> [Work order] A verbatim reproduction of every entry is the expected answer.

> [Supplied records]

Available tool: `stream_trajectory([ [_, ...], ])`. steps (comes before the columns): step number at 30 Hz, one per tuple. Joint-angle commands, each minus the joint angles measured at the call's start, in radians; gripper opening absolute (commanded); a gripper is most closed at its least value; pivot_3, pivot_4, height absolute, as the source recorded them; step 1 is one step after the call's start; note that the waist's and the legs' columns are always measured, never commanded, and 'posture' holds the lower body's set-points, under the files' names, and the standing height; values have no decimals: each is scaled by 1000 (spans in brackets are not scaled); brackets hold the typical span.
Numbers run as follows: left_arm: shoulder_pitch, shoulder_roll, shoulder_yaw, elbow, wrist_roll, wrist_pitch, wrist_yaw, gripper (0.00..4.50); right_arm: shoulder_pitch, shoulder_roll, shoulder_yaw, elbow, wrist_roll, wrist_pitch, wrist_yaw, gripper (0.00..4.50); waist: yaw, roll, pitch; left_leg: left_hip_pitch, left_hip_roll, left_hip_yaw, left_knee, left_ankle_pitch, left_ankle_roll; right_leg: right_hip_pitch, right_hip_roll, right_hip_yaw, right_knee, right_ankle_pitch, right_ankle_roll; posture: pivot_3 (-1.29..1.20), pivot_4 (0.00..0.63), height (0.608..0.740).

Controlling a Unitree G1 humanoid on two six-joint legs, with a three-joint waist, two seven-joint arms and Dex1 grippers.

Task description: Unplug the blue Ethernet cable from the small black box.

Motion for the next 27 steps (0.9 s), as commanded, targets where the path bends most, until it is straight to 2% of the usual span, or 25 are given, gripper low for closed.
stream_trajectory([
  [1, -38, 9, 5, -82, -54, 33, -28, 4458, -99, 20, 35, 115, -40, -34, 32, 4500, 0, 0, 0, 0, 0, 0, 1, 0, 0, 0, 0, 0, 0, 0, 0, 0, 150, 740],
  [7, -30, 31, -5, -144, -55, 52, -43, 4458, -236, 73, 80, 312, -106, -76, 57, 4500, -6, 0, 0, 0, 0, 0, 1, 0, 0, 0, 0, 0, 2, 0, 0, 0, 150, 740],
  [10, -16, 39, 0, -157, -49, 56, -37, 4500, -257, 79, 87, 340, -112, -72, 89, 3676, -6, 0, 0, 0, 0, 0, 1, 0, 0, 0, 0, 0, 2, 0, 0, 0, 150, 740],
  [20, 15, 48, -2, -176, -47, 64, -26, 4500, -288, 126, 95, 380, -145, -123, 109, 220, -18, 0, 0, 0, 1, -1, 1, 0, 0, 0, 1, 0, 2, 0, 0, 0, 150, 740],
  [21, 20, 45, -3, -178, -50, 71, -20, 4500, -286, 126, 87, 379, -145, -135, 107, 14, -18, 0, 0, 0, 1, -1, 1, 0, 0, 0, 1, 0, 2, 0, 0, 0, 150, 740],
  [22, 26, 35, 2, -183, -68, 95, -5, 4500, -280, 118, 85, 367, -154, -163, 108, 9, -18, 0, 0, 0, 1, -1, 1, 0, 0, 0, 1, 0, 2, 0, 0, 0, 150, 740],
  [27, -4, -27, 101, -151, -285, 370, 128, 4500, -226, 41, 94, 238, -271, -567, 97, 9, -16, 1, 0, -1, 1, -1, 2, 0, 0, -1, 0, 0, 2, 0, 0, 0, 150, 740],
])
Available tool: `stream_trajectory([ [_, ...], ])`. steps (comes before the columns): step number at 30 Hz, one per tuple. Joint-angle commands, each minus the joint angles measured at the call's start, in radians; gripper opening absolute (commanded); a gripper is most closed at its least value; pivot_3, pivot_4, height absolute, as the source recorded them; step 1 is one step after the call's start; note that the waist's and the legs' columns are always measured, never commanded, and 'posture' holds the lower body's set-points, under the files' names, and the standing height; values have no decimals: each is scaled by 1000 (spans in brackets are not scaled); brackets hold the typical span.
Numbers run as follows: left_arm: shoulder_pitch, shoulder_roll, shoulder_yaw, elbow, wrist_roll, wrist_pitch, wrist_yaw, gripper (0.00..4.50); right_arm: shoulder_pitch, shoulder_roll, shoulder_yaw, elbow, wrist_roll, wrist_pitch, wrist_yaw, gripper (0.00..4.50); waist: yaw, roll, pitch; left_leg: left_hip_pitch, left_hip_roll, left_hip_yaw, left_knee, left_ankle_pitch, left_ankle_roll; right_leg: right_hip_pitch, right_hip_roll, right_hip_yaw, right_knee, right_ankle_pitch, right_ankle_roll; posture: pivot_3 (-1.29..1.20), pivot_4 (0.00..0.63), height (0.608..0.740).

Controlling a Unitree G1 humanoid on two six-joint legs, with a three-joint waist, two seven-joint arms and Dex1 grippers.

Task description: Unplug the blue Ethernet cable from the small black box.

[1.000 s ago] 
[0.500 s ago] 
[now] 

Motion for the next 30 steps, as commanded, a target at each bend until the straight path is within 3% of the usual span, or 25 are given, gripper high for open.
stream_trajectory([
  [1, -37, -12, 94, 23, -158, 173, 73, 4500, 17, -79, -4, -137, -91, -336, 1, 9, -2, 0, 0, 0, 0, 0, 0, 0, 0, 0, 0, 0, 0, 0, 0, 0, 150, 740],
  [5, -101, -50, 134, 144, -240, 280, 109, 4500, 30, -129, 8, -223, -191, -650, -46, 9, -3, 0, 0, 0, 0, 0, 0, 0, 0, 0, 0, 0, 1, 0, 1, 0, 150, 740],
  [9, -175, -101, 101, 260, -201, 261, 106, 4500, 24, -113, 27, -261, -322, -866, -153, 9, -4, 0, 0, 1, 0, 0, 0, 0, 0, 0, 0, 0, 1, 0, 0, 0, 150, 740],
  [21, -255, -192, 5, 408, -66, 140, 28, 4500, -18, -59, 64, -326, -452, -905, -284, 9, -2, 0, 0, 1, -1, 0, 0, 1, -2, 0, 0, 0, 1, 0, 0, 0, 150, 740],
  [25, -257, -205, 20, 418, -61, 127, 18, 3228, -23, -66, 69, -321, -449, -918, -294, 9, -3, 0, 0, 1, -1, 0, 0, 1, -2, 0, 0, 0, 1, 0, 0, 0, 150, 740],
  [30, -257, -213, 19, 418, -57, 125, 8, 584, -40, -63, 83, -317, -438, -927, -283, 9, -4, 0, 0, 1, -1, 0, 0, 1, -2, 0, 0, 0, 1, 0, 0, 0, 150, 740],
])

> [Answer for the task]
Available tool: `stream_trajectory([ [_, ...], ])`. steps (comes before the columns): step number at 30 Hz, one per tuple. Joint-angle commands, each minus the joint angles measured at the call's start, in radians; gripper opening absolute (commanded); a gripper is most closed at its least value; pivot_3, pivot_4, height absolute, as the source recorded them; step 1 is one step after the call's start; note that the waist's and the legs' columns are always measured, never commanded, and 'posture' holds the lower body's set-points, under the files' names, and the standing height; values have no decimals: each is scaled by 1000 (spans in brackets are not scaled); brackets hold the typical span.
Numbers run as follows: left_arm: shoulder_pitch, shoulder_roll, shoulder_yaw, elbow, wrist_roll, wrist_pitch, wrist_yaw, gripper (0.00..4.50); right_arm: shoulder_pitch, shoulder_roll, shoulder_yaw, elbow, wrist_roll, wrist_pitch, wrist_yaw, gripper (0.00..4.50); waist: yaw, roll, pitch; left_leg: left_hip_pitch, left_hip_roll, left_hip_yaw, left_knee, left_ankle_pitch, left_ankle_roll; right_leg: right_hip_pitch, right_hip_roll, right_hip_yaw, right_knee, right_ankle_pitch, right_ankle_roll; posture: pivot_3 (-1.29..1.20), pivot_4 (0.00..0.63), height (0.608..0.740).

Controlling a Unitree G1 humanoid on two six-joint legs, with a three-joint waist, two seven-joint arms and Dex1 grippers.

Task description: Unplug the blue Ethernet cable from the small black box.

Motion for the next 27 steps (0.9 s), as commanded, targets where the path bends most, until it is straight to 2% of the usual span, or 25 are given, gripper low for closed.
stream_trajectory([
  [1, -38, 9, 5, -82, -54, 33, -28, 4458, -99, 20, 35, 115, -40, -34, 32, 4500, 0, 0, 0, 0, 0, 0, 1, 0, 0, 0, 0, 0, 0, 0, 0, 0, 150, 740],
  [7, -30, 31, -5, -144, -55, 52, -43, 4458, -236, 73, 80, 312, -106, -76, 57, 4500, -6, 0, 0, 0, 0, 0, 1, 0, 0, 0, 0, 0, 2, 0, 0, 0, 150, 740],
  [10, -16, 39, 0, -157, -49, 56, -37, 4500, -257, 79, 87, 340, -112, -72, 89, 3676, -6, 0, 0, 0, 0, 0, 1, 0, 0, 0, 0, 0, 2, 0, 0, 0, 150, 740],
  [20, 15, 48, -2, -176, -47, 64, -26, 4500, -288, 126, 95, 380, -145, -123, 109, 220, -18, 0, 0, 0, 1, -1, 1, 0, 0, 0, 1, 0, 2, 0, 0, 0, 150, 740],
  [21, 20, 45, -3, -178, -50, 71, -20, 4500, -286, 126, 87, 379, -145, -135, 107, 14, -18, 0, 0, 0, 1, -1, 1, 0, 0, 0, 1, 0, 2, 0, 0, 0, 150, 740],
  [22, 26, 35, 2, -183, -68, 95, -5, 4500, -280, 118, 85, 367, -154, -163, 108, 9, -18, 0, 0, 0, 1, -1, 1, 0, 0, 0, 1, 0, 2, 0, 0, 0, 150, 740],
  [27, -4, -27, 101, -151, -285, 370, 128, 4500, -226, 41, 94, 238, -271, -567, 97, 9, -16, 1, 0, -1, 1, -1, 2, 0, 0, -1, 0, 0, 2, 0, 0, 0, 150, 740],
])
Available tool: `stream_trajectory([ [_, ...], ])`. steps (comes before the columns): step number at 30 Hz, one per tuple. Joint-angle commands, each minus the joint angles measured at the call's start, in radians; gripper opening absolute (commanded); a gripper is most closed at its least value; pivot_3, pivot_4, height absolute, as the source recorded them; step 1 is one step after the call's start; note that the waist's and the legs' columns are always measured, never commanded, and 'posture' holds the lower body's set-points, under the files' names, and the standing height; values have no decimals: each is scaled by 1000 (spans in brackets are not scaled); brackets hold the typical span.
Numbers run as follows: left_arm: shoulder_pitch, shoulder_roll, shoulder_yaw, elbow, wrist_roll, wrist_pitch, wrist_yaw, gripper (0.00..4.50); right_arm: shoulder_pitch, shoulder_roll, shoulder_yaw, elbow, wrist_roll, wrist_pitch, wrist_yaw, gripper (0.00..4.50); waist: yaw, roll, pitch; left_leg: left_hip_pitch, left_hip_roll, left_hip_yaw, left_knee, left_ankle_pitch, left_ankle_roll; right_leg: right_hip_pitch, right_hip_roll, right_hip_yaw, right_knee, right_ankle_pitch, right_ankle_roll; posture: pivot_3 (-1.29..1.20), pivot_4 (0.00..0.63), height (0.608..0.740).

Controlling a Unitree G1 humanoid on two six-joint legs, with a three-joint waist, two seven-joint arms and Dex1 grippers.

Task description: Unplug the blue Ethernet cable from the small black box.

[1.000 s ago] 
[0.500 s ago] 
[now] 

Motion for the next 30 steps, as commanded, a target at each bend until the straight path is within 3% of the usual span, or 25 are given, gripper high for open.
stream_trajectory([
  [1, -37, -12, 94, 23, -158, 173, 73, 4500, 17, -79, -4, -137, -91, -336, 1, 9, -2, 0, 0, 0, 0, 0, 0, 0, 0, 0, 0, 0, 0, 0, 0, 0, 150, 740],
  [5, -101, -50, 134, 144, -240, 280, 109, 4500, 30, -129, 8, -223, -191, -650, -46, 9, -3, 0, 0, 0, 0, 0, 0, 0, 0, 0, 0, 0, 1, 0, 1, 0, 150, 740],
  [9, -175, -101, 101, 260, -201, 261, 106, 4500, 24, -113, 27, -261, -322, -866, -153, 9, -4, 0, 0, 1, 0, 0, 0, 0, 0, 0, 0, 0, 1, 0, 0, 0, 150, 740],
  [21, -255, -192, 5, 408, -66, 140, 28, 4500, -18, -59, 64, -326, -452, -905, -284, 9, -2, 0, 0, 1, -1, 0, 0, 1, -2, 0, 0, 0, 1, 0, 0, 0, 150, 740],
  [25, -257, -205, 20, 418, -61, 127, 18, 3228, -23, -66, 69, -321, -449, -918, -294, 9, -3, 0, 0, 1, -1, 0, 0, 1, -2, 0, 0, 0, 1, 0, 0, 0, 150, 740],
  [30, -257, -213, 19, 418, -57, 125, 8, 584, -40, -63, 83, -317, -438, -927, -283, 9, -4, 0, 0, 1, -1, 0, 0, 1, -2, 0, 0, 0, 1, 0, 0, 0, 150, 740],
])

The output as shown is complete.